TASK STATEMENT: Select from the records below every line that has the word "forearm" in it.

Data entries:
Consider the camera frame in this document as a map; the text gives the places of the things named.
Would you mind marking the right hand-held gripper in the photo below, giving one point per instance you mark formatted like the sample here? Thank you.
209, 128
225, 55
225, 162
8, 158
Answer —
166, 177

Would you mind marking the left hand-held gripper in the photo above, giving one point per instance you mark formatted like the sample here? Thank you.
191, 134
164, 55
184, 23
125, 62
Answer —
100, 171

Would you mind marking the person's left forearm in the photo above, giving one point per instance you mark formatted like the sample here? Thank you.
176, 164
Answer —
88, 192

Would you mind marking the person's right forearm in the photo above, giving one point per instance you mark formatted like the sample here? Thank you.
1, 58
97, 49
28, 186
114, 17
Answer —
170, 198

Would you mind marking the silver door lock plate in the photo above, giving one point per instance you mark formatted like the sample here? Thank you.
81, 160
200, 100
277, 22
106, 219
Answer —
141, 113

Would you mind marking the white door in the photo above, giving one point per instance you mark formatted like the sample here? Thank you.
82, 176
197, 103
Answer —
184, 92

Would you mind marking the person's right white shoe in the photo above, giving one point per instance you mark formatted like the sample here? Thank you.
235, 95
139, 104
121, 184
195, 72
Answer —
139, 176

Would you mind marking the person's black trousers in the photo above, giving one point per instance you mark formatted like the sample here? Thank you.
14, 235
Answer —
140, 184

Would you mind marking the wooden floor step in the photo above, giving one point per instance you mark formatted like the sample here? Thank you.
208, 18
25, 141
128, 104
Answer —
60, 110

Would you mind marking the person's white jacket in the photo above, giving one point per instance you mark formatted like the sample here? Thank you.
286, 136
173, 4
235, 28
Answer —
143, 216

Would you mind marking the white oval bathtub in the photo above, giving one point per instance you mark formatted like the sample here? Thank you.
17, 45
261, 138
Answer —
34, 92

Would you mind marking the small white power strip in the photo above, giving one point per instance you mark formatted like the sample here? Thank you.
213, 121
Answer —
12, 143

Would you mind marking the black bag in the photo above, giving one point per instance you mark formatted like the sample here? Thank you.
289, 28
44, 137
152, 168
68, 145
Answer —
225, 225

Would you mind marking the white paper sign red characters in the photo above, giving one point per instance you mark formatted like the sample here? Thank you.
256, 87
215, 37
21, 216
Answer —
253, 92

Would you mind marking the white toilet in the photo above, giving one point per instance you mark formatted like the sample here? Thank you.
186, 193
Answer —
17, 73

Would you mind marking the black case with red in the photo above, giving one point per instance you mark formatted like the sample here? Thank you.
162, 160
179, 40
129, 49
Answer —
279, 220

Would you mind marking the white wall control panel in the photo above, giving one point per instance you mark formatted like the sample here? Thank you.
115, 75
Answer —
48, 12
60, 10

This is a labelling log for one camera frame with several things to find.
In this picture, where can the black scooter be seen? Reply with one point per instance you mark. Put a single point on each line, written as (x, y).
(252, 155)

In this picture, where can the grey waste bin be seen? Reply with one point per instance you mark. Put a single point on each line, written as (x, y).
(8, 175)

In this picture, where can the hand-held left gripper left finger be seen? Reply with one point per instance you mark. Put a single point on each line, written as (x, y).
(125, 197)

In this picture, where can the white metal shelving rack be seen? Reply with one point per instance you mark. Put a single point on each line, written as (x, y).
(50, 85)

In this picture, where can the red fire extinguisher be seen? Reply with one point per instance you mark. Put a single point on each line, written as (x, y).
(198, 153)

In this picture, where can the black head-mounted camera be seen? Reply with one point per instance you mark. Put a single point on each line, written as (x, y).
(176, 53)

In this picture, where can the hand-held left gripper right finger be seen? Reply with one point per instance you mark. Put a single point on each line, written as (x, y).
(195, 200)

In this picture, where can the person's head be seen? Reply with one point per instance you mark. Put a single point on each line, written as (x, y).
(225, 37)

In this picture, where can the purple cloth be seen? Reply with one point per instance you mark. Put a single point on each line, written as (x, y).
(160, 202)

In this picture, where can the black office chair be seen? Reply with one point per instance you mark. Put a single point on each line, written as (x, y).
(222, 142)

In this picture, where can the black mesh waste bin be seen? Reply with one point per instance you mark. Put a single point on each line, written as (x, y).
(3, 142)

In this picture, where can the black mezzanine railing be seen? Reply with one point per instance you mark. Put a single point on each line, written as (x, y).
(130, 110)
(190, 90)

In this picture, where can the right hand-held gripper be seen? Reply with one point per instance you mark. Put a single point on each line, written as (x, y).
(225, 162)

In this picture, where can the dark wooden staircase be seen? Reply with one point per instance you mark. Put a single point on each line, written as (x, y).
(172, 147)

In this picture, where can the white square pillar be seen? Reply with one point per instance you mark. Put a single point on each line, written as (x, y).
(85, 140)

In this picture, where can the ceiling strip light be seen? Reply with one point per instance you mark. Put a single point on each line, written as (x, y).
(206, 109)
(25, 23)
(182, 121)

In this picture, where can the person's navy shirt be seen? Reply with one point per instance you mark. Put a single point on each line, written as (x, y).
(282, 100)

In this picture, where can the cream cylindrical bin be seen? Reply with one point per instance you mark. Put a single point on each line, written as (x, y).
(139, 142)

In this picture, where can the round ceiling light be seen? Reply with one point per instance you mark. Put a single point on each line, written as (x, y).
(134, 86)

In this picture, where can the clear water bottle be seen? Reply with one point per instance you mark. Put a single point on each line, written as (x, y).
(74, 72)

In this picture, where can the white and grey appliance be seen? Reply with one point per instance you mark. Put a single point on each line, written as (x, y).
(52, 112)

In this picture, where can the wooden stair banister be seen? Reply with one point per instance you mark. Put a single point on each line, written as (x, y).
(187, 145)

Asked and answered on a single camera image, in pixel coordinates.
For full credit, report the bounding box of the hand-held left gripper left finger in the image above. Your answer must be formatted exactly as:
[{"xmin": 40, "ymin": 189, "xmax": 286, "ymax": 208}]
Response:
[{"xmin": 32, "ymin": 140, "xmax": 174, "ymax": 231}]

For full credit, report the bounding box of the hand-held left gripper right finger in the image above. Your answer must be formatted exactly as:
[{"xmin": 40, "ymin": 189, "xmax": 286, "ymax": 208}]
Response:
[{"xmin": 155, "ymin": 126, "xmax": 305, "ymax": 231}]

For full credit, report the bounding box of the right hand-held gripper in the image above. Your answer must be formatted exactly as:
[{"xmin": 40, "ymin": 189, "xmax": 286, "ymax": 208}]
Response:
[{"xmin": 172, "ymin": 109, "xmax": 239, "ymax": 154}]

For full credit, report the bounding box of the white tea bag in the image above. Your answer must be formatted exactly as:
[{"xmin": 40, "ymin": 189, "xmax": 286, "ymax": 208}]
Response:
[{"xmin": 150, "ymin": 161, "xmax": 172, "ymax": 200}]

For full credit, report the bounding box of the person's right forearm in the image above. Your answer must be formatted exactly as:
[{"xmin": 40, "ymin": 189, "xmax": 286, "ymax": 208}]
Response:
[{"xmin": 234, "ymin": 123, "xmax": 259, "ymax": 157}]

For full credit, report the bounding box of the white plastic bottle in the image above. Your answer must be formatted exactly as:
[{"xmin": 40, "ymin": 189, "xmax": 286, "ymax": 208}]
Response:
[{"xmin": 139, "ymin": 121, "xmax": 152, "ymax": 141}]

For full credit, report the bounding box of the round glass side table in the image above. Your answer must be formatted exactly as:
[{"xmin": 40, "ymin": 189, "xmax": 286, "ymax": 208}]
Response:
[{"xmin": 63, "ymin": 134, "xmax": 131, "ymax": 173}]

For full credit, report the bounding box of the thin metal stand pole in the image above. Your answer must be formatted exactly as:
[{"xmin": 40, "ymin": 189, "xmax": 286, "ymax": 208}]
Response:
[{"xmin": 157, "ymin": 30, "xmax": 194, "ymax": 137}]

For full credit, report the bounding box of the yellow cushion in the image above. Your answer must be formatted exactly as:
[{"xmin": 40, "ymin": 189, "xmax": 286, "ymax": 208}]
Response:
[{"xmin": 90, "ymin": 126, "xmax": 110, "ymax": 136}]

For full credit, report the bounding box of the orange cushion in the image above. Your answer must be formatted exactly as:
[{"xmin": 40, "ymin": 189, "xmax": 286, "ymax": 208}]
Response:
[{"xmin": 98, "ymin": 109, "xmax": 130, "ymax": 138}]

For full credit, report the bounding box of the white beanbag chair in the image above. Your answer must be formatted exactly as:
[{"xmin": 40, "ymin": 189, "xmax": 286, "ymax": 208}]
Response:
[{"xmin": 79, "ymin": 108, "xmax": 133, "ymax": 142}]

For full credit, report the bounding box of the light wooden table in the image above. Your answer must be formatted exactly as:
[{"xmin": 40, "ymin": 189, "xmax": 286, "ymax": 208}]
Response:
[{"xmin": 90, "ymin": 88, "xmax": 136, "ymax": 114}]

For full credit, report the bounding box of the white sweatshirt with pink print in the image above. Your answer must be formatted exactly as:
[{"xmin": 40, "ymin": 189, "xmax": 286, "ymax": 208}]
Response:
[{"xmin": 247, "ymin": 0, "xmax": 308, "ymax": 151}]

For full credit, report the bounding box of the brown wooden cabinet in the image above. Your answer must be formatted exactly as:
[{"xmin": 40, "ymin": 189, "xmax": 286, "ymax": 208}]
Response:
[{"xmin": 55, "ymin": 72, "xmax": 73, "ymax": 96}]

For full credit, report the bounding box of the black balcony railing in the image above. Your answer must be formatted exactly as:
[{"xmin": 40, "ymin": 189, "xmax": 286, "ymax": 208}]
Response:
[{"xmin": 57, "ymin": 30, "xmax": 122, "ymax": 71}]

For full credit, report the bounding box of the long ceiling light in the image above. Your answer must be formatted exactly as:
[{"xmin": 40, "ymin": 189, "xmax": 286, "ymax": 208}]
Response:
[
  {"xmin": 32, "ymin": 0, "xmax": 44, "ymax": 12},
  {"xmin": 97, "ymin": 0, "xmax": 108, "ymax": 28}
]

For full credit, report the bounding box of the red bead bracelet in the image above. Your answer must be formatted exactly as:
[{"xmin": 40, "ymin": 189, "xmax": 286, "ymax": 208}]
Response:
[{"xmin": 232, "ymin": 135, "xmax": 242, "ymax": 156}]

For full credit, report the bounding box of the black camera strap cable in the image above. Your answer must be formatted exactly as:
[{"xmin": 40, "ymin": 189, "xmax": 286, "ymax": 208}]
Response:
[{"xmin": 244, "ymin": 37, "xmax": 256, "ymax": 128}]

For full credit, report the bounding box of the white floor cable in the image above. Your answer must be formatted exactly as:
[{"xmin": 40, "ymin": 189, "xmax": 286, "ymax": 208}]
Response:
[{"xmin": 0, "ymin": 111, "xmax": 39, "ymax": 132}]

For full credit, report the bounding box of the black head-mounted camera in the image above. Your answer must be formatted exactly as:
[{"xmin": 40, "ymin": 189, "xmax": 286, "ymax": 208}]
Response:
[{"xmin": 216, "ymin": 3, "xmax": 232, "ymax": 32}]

ANSWER SPACE:
Would you mind marking the person's left forearm in the photo above, giving one point per instance you mark formatted like the sample here? Thank you.
Would you mind marking the person's right forearm in the photo above, giving one point per instance you mark formatted like the sample here? Thank you.
For full credit, report the bounding box of the person's right forearm in the image above. Your answer must be formatted exactly as:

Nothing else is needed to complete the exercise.